Task brief:
Give an exact reproduction of all the lines in the listing.
++++
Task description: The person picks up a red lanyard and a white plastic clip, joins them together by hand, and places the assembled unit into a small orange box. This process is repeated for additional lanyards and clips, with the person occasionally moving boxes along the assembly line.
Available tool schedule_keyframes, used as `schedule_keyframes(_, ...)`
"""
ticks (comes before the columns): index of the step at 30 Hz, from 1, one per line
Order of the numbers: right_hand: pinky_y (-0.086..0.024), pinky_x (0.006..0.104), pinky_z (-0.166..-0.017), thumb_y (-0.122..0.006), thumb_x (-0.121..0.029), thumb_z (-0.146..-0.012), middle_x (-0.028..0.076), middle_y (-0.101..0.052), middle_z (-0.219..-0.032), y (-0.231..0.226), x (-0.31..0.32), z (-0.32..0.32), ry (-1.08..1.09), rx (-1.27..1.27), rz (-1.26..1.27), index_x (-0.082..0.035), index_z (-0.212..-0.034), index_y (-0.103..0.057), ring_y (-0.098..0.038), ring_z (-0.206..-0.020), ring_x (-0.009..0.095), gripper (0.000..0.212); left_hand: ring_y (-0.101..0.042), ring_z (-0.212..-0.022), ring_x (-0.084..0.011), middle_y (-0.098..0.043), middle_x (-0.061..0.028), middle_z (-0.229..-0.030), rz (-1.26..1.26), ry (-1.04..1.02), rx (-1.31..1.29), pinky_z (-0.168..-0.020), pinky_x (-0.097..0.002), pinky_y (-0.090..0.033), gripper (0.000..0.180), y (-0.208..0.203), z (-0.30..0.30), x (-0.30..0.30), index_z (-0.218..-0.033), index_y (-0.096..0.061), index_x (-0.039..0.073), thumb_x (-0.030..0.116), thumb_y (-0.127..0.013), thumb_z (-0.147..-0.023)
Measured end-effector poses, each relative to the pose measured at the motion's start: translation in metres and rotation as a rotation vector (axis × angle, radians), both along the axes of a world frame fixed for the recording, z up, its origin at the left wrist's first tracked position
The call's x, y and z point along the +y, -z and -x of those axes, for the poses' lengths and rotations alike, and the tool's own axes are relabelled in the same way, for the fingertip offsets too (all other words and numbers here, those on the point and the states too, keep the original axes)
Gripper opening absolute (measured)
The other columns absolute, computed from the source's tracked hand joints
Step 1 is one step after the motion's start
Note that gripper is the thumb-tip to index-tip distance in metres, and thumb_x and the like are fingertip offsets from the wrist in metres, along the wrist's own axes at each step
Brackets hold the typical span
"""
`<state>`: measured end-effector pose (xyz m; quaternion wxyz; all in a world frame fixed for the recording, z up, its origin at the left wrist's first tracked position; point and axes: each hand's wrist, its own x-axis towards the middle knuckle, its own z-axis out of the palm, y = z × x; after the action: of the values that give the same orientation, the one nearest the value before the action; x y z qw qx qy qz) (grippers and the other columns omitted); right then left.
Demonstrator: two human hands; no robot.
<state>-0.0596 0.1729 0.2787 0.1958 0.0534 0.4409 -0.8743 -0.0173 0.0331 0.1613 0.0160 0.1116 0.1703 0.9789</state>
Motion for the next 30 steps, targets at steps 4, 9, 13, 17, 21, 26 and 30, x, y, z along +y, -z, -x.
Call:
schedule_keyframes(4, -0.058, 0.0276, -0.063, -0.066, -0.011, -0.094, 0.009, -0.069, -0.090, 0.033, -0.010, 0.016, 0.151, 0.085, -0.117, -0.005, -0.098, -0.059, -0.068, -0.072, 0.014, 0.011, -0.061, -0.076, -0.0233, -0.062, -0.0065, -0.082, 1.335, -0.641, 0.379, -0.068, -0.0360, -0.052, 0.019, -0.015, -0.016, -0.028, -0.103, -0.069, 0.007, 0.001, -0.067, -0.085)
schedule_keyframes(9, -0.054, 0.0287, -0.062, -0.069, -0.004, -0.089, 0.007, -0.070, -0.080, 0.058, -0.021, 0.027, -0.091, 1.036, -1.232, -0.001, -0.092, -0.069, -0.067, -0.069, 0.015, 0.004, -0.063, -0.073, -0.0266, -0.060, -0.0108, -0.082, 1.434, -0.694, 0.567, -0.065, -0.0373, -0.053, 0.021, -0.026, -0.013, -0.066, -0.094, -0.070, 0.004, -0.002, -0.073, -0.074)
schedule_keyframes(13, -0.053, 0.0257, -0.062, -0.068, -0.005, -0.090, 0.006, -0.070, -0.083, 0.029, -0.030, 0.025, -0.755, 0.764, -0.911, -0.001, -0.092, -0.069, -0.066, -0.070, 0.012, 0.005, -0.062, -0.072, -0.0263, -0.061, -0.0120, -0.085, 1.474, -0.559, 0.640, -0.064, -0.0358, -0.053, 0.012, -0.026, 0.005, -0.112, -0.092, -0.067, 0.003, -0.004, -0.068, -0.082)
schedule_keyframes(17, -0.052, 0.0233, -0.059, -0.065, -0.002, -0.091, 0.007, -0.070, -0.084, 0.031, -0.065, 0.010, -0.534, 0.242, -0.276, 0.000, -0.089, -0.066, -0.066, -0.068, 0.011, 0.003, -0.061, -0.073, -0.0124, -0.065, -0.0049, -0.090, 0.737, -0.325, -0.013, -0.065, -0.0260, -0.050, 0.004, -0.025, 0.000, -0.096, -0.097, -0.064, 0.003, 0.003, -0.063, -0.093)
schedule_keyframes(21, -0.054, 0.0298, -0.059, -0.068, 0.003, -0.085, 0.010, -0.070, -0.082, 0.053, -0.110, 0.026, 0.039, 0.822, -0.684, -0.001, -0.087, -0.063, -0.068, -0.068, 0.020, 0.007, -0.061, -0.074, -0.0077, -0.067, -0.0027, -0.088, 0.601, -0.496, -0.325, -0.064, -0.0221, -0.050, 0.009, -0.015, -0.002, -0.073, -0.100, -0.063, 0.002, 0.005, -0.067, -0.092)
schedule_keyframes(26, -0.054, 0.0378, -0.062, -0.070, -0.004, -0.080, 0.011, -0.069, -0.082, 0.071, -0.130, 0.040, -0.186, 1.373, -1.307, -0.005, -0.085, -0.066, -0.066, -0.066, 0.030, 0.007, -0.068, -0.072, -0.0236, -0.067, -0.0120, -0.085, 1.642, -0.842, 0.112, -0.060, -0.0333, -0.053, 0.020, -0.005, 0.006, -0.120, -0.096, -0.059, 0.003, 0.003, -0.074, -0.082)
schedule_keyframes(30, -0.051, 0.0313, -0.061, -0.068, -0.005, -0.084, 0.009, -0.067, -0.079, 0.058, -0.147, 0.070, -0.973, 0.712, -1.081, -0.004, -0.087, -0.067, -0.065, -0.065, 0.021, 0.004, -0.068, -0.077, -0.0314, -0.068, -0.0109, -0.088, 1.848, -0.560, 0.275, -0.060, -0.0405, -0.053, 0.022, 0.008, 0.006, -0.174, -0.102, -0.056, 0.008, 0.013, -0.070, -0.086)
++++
Reply:
Task description: The person picks up a red lanyard and a white plastic clip, joins them together by hand, and places the assembled unit into a small orange box. This process is repeated for additional lanyards and clips, with the person occasionally moving boxes along the assembly line.
Available tool schedule_keyframes, used as `schedule_keyframes(_, ...)`
"""
ticks (comes before the columns): index of the step at 30 Hz, from 1, one per line
Order of the numbers: right_hand: pinky_y (-0.086..0.024), pinky_x (0.006..0.104), pinky_z (-0.166..-0.017), thumb_y (-0.122..0.006), thumb_x (-0.121..0.029), thumb_z (-0.146..-0.012), middle_x (-0.028..0.076), middle_y (-0.101..0.052), middle_z (-0.219..-0.032), y (-0.231..0.226), x (-0.31..0.32), z (-0.32..0.32), ry (-1.08..1.09), rx (-1.27..1.27), rz (-1.26..1.27), index_x (-0.082..0.035), index_z (-0.212..-0.034), index_y (-0.103..0.057), ring_y (-0.098..0.038), ring_z (-0.206..-0.020), ring_x (-0.009..0.095), gripper (0.000..0.212); left_hand: ring_y (-0.101..0.042), ring_z (-0.212..-0.022), ring_x (-0.084..0.011), middle_y (-0.098..0.043), middle_x (-0.061..0.028), middle_z (-0.229..-0.030), rz (-1.26..1.26), ry (-1.04..1.02), rx (-1.31..1.29), pinky_z (-0.168..-0.020), pinky_x (-0.097..0.002), pinky_y (-0.090..0.033), gripper (0.000..0.180), y (-0.208..0.203), z (-0.30..0.30), x (-0.30..0.30), index_z (-0.218..-0.033), index_y (-0.096..0.061), index_x (-0.039..0.073), thumb_x (-0.030..0.116), thumb_y (-0.127..0.013), thumb_z (-0.147..-0.023)
Measured end-effector poses, each relative to the pose measured at the motion's start: translation in metres and rotation as a rotation vector (axis × angle, radians), both along the axes of a world frame fixed for the recording, z up, its origin at the left wrist's first tracked position
The call's x, y and z point along the +y, -z and -x of those axes, for the poses' lengths and rotations alike, and the tool's own axes are relabelled in the same way, for the fingertip offsets too (all other words and numbers here, those on the point and the states too, keep the original axes)
Gripper opening absolute (measured)
The other columns absolute, computed from the source's tracked hand joints
Step 1 is one step after the motion's start
Note that gripper is the thumb-tip to index-tip distance in metres, and thumb_x and the like are fingertip offsets from the wrist in metres, along the wrist's own axes at each step
Brackets hold the typical span
"""
`<state>`: measured end-effector pose (xyz m; quaternion wxyz; all in a world frame fixed for the recording, z up, its origin at the left wrist's first tracked position; point and axes: each hand's wrist, its own x-axis towards the middle knuckle, its own z-axis out of the palm, y = z × x; after the action: of the values that give the same orientation, the one nearest the value before the action; x y z qw qx qy qz) (grippers and the other columns omitted); right then left.
Demonstrator: two human hands; no robot.
<state>-0.0596 0.1729 0.2787 0.1958 0.0534 0.4409 -0.8743 -0.0173 0.0331 0.1613 0.0160 0.1116 0.1703 0.9789</state>
Motion for the next 30 steps, targets at steps 4, 9, 13, 17, 21, 26 and 30, x, y, z along +y, -z, -x.
Call:
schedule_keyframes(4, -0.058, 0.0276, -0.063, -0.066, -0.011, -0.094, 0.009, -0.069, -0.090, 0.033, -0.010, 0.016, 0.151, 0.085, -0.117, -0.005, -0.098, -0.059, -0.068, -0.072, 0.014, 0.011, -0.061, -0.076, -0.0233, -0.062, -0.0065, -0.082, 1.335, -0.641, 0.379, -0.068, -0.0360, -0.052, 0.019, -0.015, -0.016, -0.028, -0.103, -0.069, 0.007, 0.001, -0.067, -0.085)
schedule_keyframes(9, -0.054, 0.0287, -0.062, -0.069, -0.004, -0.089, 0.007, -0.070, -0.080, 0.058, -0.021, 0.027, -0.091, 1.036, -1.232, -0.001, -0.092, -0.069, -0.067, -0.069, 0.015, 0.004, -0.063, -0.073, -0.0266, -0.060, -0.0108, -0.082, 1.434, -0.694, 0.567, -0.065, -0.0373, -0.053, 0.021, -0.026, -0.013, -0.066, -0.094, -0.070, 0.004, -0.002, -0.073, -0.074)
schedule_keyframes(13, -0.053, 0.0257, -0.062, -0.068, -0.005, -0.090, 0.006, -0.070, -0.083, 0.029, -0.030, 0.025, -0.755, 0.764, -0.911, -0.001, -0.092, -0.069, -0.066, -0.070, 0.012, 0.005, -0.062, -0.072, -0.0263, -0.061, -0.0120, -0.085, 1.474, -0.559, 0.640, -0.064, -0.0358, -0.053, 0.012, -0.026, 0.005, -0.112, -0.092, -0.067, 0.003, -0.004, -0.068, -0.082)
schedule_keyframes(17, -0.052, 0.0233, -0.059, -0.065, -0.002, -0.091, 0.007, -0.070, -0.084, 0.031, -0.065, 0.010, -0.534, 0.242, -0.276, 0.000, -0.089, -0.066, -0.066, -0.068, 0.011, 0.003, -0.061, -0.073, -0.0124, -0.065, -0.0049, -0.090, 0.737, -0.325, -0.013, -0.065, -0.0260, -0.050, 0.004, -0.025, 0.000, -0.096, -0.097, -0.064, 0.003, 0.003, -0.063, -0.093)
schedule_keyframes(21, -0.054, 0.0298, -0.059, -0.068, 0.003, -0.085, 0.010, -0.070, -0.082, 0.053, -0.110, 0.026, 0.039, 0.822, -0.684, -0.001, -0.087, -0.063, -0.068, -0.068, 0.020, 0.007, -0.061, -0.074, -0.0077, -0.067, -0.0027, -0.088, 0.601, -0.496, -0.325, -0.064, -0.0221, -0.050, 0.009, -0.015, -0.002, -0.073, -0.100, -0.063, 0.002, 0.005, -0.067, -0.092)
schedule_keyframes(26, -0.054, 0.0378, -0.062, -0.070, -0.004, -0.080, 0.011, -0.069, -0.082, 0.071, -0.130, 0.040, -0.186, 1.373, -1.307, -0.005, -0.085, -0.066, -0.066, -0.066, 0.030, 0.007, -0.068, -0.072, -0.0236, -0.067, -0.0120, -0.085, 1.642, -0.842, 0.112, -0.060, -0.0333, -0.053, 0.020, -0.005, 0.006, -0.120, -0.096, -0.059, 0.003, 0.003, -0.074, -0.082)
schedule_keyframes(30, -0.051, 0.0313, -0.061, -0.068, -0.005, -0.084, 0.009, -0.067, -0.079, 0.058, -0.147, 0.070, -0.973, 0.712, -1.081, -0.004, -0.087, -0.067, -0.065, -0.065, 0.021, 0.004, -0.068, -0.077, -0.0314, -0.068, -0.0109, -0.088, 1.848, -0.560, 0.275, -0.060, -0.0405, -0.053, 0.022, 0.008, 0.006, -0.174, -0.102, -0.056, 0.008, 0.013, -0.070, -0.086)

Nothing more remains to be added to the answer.